WHAT YOU NEED TO DO:
Should the word "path" occur in a line of the records, copy that line.

═══ GIVEN RECORDS

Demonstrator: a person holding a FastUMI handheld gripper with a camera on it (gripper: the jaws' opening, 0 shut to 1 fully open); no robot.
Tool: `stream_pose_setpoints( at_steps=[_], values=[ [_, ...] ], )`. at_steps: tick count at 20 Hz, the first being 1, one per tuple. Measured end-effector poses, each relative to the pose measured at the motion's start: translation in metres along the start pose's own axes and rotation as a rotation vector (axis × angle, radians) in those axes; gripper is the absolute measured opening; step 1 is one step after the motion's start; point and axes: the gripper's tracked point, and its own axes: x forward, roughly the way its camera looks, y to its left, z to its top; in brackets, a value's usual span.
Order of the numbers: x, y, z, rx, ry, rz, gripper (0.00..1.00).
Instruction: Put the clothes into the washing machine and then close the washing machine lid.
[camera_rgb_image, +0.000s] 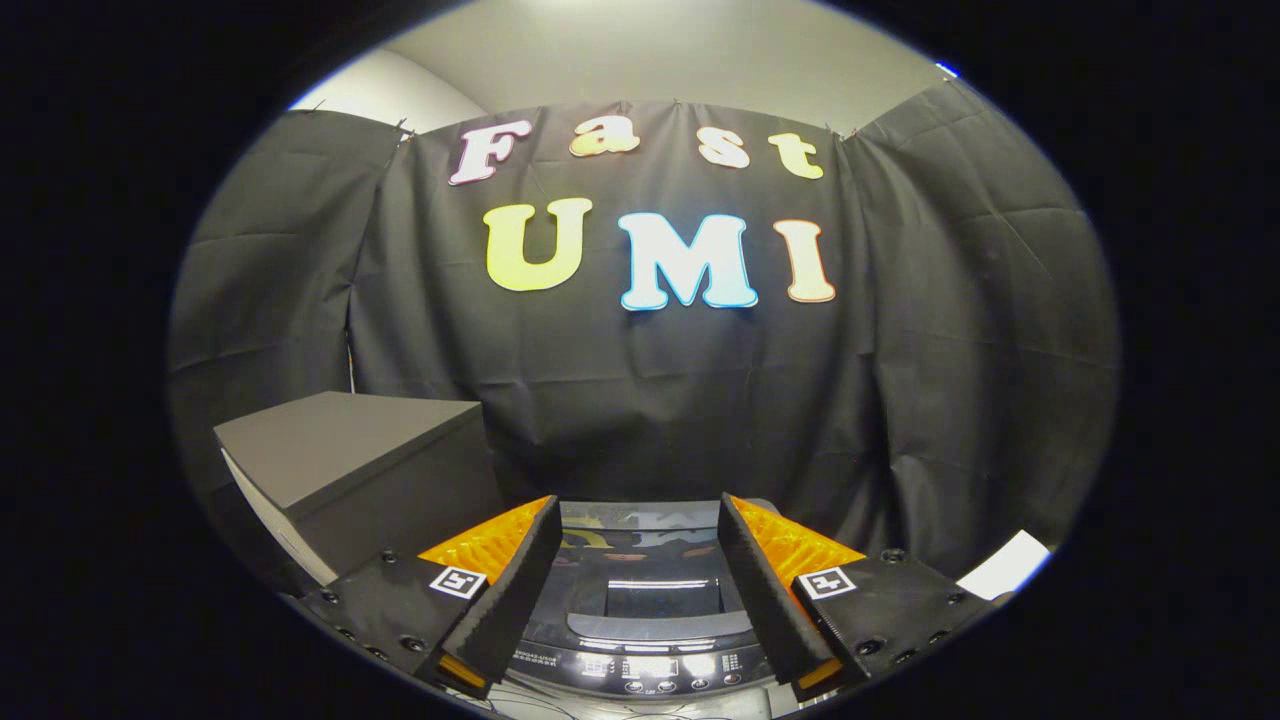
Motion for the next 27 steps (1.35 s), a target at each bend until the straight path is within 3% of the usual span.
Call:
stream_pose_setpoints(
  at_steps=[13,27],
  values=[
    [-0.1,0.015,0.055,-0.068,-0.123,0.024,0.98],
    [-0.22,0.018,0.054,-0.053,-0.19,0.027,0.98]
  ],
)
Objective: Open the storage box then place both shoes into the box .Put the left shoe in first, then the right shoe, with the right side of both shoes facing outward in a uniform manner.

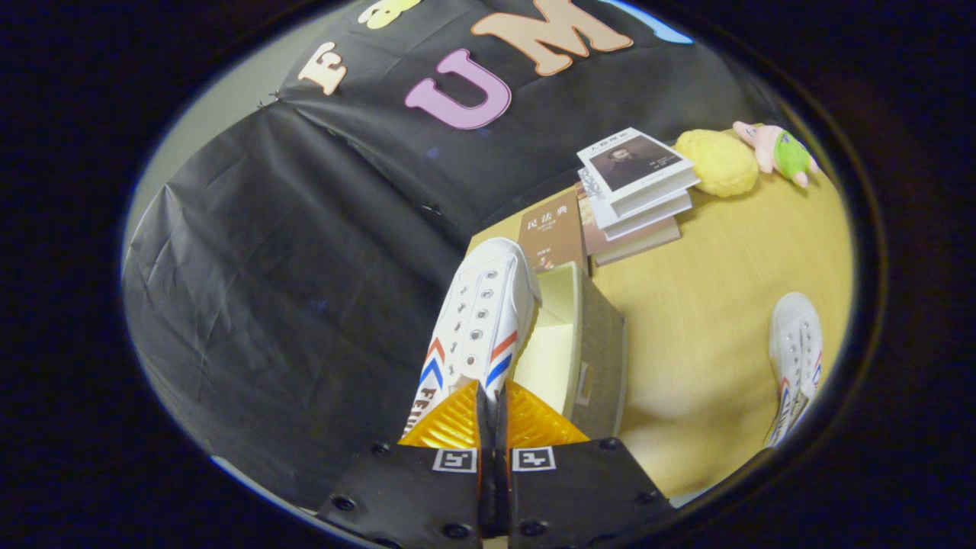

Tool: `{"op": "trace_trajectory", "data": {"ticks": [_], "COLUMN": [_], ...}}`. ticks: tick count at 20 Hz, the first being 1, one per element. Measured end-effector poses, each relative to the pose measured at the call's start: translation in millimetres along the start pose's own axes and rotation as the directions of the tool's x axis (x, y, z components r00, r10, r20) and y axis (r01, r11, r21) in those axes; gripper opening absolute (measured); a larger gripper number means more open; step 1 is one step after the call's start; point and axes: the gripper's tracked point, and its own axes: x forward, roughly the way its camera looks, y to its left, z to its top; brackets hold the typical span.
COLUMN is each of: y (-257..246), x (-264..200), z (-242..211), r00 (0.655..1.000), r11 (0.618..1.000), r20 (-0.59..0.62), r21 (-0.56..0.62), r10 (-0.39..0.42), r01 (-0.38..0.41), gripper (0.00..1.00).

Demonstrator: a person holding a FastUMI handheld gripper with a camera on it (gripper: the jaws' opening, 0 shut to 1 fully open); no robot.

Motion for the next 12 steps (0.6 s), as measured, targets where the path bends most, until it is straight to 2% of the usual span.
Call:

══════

EXPECTED ANSWER:
Motion for the next 27 steps (1.35 s), a target at each bend until the straight path is within 3% of the usual span.
Motion for the next 12 steps (0.6 s), as measured, targets where the path bends most, until it is straight to 2% of the usual span.

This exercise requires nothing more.